* **Exercise aim**
Look through the material below, count the lines containing the word "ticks", and state only the count.
# # # #
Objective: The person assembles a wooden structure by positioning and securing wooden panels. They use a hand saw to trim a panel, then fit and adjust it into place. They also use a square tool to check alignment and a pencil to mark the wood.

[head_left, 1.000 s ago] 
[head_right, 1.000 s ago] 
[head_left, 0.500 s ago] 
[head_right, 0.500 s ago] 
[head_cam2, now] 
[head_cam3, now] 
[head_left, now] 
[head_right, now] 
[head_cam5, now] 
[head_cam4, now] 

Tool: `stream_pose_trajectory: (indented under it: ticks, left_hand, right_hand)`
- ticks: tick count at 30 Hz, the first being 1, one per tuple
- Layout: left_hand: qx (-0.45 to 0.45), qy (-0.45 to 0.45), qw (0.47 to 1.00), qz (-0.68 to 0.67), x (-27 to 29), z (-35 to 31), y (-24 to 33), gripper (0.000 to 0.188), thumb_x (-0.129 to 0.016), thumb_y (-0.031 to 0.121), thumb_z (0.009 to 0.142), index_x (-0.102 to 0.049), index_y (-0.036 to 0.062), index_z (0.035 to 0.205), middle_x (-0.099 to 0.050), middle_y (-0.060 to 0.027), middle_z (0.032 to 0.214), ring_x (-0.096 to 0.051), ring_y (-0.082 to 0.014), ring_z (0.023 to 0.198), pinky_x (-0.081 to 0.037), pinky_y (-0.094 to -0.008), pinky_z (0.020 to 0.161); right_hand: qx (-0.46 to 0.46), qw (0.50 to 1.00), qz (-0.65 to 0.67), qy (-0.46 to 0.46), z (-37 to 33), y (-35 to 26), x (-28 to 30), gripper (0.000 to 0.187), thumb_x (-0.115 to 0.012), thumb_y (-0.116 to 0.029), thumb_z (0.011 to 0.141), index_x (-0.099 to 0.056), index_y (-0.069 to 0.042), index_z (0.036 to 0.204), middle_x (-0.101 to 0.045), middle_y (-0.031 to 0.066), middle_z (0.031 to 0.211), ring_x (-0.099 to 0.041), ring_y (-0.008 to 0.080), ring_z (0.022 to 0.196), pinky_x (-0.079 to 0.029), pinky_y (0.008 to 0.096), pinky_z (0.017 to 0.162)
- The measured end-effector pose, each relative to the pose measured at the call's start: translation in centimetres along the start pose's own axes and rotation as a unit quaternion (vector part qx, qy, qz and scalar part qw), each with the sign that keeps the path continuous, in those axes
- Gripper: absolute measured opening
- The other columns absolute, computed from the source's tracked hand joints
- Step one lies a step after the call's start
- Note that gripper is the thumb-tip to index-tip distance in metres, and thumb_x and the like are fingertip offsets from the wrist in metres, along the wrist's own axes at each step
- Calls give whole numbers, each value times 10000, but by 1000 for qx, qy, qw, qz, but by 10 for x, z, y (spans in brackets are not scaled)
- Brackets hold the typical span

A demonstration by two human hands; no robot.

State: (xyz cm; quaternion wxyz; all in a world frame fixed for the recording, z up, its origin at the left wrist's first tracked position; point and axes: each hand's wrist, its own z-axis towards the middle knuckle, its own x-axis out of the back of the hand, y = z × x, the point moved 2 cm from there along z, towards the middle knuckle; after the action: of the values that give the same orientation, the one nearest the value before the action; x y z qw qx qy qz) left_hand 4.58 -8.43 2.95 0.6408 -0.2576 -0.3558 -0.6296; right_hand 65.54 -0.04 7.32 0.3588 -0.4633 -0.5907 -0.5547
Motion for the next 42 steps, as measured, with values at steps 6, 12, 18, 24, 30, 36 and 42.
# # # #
* **Response to the task**
2